History.—s. 9, ch. 78-106; s. 17, ch. 96-403; s. 33, ch. 97-237; s. 7, ch. 98-288; s. 26, ch. 99-397; s. 45, ch. 2008-6; s. 78, ch. 2012-184.
Note.—Subsection (1) former s. 391.051.
391.029 Program eligibility.—
(1) Eligibility for the Children’s Medical Services program is based on the diagnosis of one or more chronic and serious medical conditions and the family’s need for specialized services.
(2) The following individuals are eligible to receive services through the program:
(a) A high-risk pregnant female who is enrolled in Medicaid.
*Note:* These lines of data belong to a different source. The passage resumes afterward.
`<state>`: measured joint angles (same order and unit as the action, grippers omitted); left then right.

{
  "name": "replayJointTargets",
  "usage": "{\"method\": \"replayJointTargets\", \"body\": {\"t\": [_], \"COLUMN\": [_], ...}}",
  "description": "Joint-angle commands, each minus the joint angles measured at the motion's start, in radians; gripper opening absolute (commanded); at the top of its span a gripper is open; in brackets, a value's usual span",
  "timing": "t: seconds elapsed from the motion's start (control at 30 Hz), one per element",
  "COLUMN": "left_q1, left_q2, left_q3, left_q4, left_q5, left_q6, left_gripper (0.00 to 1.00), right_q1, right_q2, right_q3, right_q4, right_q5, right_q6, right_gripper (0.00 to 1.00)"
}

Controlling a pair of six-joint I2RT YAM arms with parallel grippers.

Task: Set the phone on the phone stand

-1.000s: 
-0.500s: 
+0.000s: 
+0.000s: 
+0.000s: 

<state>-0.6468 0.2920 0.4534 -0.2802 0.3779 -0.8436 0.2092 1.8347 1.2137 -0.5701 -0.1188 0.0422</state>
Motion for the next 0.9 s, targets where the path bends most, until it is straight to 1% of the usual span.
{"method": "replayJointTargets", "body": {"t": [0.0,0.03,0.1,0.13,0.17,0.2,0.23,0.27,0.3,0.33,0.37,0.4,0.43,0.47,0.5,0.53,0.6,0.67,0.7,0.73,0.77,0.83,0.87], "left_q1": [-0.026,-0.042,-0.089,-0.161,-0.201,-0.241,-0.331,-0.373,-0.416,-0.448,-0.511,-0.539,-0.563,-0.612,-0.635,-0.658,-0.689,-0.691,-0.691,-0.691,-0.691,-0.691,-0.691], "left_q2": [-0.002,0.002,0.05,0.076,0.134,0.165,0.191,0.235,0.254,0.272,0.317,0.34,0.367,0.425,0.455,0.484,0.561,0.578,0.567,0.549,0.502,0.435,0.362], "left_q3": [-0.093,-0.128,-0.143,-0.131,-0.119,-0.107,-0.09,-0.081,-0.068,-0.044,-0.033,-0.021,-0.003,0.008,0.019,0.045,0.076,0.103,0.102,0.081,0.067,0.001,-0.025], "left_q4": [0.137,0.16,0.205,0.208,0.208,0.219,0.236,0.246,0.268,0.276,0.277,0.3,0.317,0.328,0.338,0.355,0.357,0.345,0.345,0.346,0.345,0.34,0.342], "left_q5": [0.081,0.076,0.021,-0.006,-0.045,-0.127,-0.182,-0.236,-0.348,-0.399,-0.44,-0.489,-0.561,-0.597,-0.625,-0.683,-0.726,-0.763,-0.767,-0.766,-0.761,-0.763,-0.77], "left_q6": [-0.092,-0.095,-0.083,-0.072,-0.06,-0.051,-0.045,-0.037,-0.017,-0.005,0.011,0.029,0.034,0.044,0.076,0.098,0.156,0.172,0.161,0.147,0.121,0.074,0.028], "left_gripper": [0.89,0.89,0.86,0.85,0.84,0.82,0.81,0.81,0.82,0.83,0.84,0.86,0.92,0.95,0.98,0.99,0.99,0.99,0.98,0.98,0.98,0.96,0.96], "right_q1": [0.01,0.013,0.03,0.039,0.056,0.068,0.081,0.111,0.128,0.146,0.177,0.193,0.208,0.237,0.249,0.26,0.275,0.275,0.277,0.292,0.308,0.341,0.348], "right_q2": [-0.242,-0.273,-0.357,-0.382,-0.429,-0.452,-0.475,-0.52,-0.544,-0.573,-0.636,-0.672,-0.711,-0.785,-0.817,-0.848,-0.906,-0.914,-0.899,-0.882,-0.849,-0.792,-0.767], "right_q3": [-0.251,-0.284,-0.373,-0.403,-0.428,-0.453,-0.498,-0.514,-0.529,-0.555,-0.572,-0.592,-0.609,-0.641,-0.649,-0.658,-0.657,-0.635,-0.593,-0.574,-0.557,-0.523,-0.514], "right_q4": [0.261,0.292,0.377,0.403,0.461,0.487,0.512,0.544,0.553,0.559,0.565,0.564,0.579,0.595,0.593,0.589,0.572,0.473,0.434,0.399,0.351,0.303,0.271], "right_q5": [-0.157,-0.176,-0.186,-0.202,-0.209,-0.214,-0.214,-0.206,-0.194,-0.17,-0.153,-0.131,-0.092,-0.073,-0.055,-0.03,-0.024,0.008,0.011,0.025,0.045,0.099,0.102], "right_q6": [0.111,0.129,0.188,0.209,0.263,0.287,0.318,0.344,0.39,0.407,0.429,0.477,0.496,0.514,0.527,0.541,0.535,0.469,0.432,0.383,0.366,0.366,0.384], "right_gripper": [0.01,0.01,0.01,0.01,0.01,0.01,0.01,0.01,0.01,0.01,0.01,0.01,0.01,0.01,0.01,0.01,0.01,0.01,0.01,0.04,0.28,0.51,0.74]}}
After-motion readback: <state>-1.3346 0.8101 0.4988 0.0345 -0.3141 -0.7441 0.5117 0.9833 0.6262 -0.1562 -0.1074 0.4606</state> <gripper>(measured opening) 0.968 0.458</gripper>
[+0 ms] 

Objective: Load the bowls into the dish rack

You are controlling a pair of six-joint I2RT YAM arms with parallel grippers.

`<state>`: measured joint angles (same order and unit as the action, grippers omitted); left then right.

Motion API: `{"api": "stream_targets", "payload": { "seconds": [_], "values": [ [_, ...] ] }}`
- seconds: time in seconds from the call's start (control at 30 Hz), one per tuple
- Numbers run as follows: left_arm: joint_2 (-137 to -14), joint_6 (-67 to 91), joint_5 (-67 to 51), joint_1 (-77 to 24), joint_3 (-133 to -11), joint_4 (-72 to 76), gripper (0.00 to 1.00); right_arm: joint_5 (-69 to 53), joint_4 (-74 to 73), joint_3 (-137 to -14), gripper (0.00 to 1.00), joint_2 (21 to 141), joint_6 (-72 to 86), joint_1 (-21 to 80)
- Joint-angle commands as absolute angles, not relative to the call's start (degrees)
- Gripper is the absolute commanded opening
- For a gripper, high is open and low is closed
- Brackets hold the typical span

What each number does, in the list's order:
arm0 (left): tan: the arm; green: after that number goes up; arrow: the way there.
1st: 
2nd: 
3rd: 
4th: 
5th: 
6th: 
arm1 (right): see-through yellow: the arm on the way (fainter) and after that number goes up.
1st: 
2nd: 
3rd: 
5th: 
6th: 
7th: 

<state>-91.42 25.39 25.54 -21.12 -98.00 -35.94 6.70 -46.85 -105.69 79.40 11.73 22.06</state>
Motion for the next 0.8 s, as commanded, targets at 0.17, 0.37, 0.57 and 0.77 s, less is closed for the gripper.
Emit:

(b) Children with serious special health care needs from birth to 21 years of age who are enrolled in Medicaid.
(c) Children with serious special health care needs from birth to 19 years of age who are enrolled in a program under Title XXI of the Social Security Act.
(3) Subject to the availability of funds, the following individuals may receive services through the program:
(a) Children with serious special health care needs from birth to 21 years of age who do not qualify for Medicaid or Title XXI of the Social Security Act but who are unable to access, due to lack of providers or lack of financial resources, specialized services that are medically necessary or essential family support services. Families shall participate financially in the cost of care based on a sliding fee scale established by the department.
(b) Children with special health care needs from birth to 21 years of age, as provided in Title V of the Social Security Act.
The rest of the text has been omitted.